Jackson was selected May 12 as an inductee into the 2016 inaugural class of the U.S. Army Reserve Officers' Training Corp Hall of Fame, according to the news release. He was invited to the June 10 induction ceremony to be held at the U.S. Army Cadet Command at Fort Knox, Kentucky.

A permanent record of Jackson's service and accomplishments will be added to the Hall of Fame and Illinois State University's ROTC program, of which Jackson was a member and which nominated him for the Hall of Fame. The Illinois program will get a duplicate certificate to display, the news release stated.

Jackson was also recognized Feb. 27 with the Legion of Merit, the fourth-highest honor for members of the U.S. Armed Forces. He previously commanded the 33rd Infantry Brigade Combat Team in Urbana and the 65th Troop Command Brigade in Springfield, the news release stated.
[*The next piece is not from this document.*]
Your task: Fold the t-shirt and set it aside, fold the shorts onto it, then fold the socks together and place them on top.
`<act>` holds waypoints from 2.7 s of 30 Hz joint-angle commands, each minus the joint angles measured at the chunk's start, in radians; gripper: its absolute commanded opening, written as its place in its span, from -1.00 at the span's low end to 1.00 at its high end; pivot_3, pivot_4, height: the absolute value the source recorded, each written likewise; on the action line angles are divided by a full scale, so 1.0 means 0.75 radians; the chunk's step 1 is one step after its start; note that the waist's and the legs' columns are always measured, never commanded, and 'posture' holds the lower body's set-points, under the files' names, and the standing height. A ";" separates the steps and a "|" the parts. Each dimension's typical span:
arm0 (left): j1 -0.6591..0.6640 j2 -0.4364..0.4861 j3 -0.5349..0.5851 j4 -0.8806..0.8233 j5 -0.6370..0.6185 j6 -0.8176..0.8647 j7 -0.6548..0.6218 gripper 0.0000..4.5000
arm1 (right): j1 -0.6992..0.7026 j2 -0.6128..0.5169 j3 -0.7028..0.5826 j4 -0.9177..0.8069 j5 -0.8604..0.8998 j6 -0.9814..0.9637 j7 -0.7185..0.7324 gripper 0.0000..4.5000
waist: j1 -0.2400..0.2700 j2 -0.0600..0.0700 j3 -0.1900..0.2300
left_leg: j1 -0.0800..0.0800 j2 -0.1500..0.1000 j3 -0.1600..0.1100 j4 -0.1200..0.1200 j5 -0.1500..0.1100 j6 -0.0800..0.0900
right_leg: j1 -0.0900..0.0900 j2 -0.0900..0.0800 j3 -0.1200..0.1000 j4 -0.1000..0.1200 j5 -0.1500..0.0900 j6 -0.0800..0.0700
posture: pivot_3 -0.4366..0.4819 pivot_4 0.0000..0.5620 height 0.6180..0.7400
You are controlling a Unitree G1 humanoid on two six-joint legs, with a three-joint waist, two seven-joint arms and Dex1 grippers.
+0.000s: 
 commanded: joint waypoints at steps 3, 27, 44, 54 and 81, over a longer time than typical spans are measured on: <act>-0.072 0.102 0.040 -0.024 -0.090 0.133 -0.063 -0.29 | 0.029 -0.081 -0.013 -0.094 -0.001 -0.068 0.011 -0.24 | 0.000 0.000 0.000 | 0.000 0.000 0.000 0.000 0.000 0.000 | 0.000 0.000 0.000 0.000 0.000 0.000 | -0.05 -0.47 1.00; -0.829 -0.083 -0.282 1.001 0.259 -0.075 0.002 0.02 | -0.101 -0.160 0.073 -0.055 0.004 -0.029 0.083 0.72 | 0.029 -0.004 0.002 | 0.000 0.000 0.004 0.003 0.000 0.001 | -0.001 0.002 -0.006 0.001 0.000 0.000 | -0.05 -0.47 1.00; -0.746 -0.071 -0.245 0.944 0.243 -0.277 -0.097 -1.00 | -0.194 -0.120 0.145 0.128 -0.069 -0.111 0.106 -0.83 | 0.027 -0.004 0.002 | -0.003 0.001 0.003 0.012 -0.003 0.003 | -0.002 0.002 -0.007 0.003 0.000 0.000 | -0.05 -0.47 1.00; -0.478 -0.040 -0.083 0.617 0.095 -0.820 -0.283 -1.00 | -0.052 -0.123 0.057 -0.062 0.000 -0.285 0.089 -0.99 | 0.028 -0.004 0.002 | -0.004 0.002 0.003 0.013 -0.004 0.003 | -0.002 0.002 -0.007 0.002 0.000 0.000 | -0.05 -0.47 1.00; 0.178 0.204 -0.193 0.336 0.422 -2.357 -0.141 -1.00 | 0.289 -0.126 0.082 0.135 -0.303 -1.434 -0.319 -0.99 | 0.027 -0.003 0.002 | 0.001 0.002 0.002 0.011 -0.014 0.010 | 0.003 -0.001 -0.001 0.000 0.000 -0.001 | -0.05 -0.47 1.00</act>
But in his free time, Jackson paints.

After learning how to draw from his father when he was a boy, Jackson enjoyed sketching World War II aircraft. But before veering toward military and music – Jackson is a self-taught guitarist who played in bands while in college – a junior high school teacher in Central Illinois introduced him to watercolor.

“I loved it right away,” Jackson said of the medium. “I wasn’t good at it but I loved the idea of making colors come to life with just water.”

After retiring from the Illinois State Police in June 2015, where he was a senior master trooper, Jackson rediscovered watercolors and began painting a variety of subjects in the hopes of finding his niche.

Jackson said he’s neither an impressionist nor a realist, but something in-between. Until now, he’s painted mostly landscapes and flowers, along with a few nudes, but he’s ready to try some portraits, too.

He’s also dabbled with acrylics and oils, but they don’t fascinate him like watercolors do, he said. Acrylics dry too fast; Jackson can’t “massage” them like he can with watercolors. Oils were better. He can return to them a week later and work on them, but they still lack the versatility of watercolors.

“You can go from a solid color to translucent to opaque with maybe a bright edge around the color,” Jackson said. “Purples can be solid around the edge and clear and opaque in the middle with just a hint of purple. It’s hard to describe.”

Any artwork Jackson lists on his website is for sale, but he won’t list prices. To Jackson, painting is a creative endeavor, not a commercial one, so if someone wants to own a piece, he or she only needs to suggest a price.

For now, Jackson is simply enjoying the art-making process, sharing his resulting pieces with others and encouraging other veterans to experiment with making art as a way to relieve stress.

“I had actually forgotten how much fun coloring was,” Jackson said. “When my son was a little boy, we used to spend time coloring. It was very relaxing. So this is just my adult version of coloring.”